Norwegian technology company

Flowtite Technology, which is now known as Amiblu Technology AS, is a Norwegian technology company that is owned by Amiblu Holding GmbH. (Originally, the name "Flowtite" referred to both the company itself and the manufacturing process it pioneered. However, after the company was acquired by Amiblu, the company name was changed to Amiblu Technology, while the manufacturing process continues to be known as "Flowtite") The company develops GRP pipe manufacturing technology and designs tailor-made manufacturing equipment under the brand name Flowtite. Its predecessor, Vera Fabrikker, was the first company in the world to utilize a continuous filament winding machine for production of glassfibre-reinforced plastic pipes (GRP pipes) and to invent the corresponding manufacturing process, commonly known as continuous filament winding process or Drostholm process.

== History ==
The history of Flowtite Technology can be traced back to 1929 when the owners of Jotun established a manufacturing plant for vegetable oils, called Vera Fabrikker, in Sandefjord, Norway. In May 1966 engineers from Vera Fabrikker met with Frede Hilmar Drostholm at an exhibition in Copenhagen, Denmark. The company Drostholm Ltd presented a prototype of a continuous winding machine for production of GRP pipes — an invention of Drostholm’s partner, Peder Ulrik Poulsen.
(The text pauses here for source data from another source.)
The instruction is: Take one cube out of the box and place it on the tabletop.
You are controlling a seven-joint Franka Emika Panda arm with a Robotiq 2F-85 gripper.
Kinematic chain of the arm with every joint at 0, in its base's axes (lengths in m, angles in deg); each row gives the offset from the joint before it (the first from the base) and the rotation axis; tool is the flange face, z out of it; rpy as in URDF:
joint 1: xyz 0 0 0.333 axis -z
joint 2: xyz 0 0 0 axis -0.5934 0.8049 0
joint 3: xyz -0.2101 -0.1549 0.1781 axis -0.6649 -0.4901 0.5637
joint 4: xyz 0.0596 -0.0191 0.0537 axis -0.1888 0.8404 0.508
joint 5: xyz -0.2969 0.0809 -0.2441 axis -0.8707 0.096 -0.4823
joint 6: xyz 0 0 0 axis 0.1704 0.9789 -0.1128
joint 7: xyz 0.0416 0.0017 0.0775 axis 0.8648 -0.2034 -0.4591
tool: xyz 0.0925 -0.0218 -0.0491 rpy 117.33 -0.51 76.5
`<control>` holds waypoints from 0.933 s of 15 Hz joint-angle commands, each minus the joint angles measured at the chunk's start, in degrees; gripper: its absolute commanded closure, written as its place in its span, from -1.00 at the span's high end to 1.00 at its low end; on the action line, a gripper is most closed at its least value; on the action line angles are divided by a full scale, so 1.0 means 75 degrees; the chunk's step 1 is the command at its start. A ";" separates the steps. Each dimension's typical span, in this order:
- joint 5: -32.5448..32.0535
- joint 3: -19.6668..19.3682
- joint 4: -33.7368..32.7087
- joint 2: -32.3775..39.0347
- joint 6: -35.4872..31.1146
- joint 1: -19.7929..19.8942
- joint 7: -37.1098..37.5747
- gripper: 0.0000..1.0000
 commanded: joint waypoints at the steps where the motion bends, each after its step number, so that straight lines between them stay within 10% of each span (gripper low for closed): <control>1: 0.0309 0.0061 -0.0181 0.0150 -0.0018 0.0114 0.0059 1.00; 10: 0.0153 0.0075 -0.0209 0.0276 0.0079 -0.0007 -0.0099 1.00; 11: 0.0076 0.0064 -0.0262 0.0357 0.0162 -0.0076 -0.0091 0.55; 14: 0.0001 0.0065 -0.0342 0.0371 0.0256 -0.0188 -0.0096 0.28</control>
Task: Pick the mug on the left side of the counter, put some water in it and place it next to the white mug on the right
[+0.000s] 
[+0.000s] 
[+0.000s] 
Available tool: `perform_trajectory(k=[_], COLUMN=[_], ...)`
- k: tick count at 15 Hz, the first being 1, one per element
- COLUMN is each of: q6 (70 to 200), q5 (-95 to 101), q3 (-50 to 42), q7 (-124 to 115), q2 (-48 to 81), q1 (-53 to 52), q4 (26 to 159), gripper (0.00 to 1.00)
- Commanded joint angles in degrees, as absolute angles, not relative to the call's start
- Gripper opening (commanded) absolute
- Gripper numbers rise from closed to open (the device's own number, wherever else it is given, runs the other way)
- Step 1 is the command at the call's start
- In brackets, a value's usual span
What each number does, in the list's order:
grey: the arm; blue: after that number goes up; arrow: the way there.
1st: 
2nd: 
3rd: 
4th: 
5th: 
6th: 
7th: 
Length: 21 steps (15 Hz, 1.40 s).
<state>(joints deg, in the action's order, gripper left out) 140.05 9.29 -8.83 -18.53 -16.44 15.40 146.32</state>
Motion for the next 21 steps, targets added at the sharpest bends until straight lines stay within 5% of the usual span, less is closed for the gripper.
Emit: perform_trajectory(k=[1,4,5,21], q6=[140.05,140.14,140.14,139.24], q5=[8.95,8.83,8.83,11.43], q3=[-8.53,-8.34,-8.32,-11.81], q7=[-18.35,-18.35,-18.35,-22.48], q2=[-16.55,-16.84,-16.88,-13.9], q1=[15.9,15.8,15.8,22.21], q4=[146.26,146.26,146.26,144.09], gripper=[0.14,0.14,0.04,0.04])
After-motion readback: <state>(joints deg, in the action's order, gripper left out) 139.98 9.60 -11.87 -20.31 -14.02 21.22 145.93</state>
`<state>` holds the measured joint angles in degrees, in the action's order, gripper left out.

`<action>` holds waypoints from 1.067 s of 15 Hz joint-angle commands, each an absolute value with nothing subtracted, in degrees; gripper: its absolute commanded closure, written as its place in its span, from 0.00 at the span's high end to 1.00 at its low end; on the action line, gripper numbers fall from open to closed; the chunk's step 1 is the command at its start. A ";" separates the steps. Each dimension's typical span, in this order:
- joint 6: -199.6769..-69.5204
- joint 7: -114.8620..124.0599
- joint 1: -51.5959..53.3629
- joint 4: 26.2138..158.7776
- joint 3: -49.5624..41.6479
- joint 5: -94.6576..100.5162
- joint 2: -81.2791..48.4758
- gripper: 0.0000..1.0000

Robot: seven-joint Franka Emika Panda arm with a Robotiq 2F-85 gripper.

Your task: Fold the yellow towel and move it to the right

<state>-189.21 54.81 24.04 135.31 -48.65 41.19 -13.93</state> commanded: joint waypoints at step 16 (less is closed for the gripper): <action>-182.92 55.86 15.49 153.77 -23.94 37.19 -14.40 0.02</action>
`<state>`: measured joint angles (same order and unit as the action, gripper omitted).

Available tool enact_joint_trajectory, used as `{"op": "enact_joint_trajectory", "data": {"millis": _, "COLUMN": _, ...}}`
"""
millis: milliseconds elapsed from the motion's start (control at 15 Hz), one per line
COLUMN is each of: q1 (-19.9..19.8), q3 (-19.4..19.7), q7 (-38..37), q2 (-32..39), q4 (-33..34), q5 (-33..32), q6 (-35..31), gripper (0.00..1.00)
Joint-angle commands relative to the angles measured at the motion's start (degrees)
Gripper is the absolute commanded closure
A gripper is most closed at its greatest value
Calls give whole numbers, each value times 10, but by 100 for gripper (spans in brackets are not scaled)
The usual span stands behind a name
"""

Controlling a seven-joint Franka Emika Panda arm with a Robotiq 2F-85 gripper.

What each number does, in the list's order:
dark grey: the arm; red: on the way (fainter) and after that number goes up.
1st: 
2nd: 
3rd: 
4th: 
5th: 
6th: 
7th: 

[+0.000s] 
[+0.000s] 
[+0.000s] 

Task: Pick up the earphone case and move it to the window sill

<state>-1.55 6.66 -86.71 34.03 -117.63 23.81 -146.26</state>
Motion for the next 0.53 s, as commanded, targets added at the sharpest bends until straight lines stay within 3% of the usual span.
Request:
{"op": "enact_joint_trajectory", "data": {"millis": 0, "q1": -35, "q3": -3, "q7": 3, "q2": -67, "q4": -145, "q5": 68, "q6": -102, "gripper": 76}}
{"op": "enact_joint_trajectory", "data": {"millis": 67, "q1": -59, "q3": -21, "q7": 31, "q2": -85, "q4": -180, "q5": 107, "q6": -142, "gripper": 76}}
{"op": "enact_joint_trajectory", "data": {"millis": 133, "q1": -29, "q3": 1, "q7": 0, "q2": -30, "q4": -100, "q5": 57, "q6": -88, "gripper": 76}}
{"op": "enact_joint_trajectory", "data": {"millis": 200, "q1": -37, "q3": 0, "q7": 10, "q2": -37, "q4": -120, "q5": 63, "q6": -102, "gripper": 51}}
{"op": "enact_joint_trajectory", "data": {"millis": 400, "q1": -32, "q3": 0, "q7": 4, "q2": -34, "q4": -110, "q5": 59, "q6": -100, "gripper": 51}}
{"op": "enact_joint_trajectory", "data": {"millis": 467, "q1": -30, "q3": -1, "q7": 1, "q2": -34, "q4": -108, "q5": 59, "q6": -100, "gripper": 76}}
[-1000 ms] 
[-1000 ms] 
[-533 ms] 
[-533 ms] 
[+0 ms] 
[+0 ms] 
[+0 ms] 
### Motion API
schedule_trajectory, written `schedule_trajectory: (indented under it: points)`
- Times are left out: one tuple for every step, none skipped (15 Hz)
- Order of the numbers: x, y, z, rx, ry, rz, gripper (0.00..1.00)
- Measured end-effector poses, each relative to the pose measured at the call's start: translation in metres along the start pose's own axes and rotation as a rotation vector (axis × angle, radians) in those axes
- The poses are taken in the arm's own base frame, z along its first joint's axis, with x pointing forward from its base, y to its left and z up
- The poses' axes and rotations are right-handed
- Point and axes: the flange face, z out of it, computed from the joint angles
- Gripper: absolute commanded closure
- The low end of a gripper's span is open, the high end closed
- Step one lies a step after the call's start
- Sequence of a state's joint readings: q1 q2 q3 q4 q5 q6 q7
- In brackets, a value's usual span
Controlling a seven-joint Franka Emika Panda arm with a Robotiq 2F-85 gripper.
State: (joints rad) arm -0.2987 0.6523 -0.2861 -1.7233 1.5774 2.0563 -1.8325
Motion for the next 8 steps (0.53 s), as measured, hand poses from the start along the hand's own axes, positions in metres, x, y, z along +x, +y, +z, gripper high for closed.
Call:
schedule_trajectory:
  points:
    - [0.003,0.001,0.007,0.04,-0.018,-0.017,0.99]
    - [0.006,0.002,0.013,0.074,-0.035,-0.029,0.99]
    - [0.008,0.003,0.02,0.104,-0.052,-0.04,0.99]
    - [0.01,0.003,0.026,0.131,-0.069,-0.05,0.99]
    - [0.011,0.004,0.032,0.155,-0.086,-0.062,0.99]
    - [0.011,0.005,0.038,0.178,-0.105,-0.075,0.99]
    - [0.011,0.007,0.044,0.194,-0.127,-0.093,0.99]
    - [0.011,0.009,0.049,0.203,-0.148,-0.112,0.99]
Vera Fabrikker purchased this machine with a goal to develop a process enabling the machine to produce GRP pipes and tank shells. After a year of unsuccessful experimenting, a second invention was made — a steel band was added to the machine and in 1968 Vera Fabrikker started producing GRP pipes and tanks. In 1971 the GRP technology was bought by Owens Corning, USA. Two years later, in 1977, Owens Corning together with Jotun established a new company — Veroc Technology AS (the last two letters in Veroc stand for Owens Corning). It was responsible for the development of GRP pipes and tanks, as well as manufacturing and installing production equipment for the licensed GRP pipe producers all over the world. In 1993 Owens Corning took over Veroc Technology 100%. Later, in 1998, the company name was changed to Flowtite Technology AS, as it is known today. In 2001 Flowtite Technology AS was acquired by the Saudi Arabian Amiantit Company (Amiantit Group) and became its main technology centre in 2006.

== Brand History ==
The brand Flowtite and its logo was created in the 1970s by Owens Corning, when the company produced GRP pipes under the trademark Flowtite. The trademark was first registered in the USA in 1975, then progressively across the world. It is composed of the words “flow” and “tite” (a dialect version of “tight”) and represents a steady movement of liquids through a compact and sealed medium. Two circles of the Flowtite logotype symbolize a pipe containing water flow.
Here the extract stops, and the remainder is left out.